Based on these findings, the present inventors have found that a compound that suppresses LLPL expression reduction by oxidized LDL may inhibit atherosclerosis formation and, consequently, a compound that inhibits arteriosclerosis by modified LDL such as oxidized LDL or glycated LDL. Suppress fluctuations in hardening-related genes It was thought that the compound that could control might be a drug for preventing and treating arteriosclerosis, and as a result of further studies, the present invention was completed.

 That is, the present invention

 (1) a method for screening a compound or a salt thereof, which suppresses the fluctuation of the expression of the atherosclerosis-related gene by modified LDL or a low-molecular compound or protein contained in the modified LDL, characterized by using an atherosclerosis-related gene;

 (2) Expression of the arteriosclerosis-related gene by modified LDL or a low-molecular compound or protein contained in the modified LDL, which is characterized by using cells, tissues or non-human mammals capable of expressing the arteriosclerosis-related gene.

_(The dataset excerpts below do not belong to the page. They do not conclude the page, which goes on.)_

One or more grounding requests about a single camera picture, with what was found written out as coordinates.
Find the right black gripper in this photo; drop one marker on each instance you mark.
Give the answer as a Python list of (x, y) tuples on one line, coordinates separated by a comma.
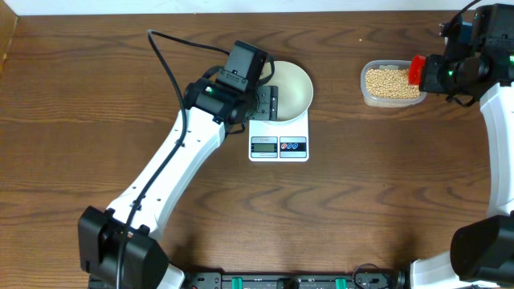
[(430, 79)]

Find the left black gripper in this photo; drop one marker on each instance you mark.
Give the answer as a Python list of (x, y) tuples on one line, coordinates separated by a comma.
[(267, 106)]

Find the red plastic measuring scoop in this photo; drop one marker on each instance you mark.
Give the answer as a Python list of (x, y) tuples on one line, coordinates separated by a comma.
[(415, 70)]

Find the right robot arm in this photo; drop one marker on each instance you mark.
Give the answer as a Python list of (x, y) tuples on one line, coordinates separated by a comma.
[(481, 254)]

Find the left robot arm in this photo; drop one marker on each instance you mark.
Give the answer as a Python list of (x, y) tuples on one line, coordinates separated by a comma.
[(120, 245)]

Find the white digital kitchen scale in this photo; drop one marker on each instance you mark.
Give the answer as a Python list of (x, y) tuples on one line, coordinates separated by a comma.
[(279, 141)]

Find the white round bowl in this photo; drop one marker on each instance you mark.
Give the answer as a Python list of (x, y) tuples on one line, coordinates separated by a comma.
[(295, 90)]

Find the soybeans in container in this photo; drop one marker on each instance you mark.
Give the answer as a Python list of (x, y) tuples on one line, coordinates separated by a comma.
[(390, 84)]

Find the clear plastic container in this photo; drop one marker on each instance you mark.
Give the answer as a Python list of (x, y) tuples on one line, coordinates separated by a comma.
[(377, 102)]

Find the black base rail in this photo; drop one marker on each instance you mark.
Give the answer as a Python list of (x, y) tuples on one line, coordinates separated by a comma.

A method for screening a compound or a salt thereof,

 (3) The screening method according to the above (1) or (2), wherein the expression fluctuation is decreased expression,

 (4) The screening method according to any of (1) to (3) above, wherein the atherosclerosis-related gene is a lecithin: cholesterol acyltransferase-like lysophospholipase gene.

 (5) The screening method according to any one of (1) to (4), wherein the modified LDL is an oxidized LDL or a glycated LDL.

 (6) The screening method according to any one of the above (1) to (4), wherein the modified LDL is an oxidized LDL,

 (6a) The screening method according to the above (1) to (4), wherein the modified LDL is a saccharified LDL,

 (6b) the screening method according to (6a), wherein the saccharified LDL is LDL saccharified by contact with glucose;

 (7) The screening method according to (6), wherein the oxidized LDL is LDL oxidized with a divalent metal ion.

 (8) The screening method according to the above (7), wherein the divalent metal ion is copper,

 (9) The screening method according to (6), wherein the oxidized LDL is LDL oxidized by contact with a cell derived from a mammal.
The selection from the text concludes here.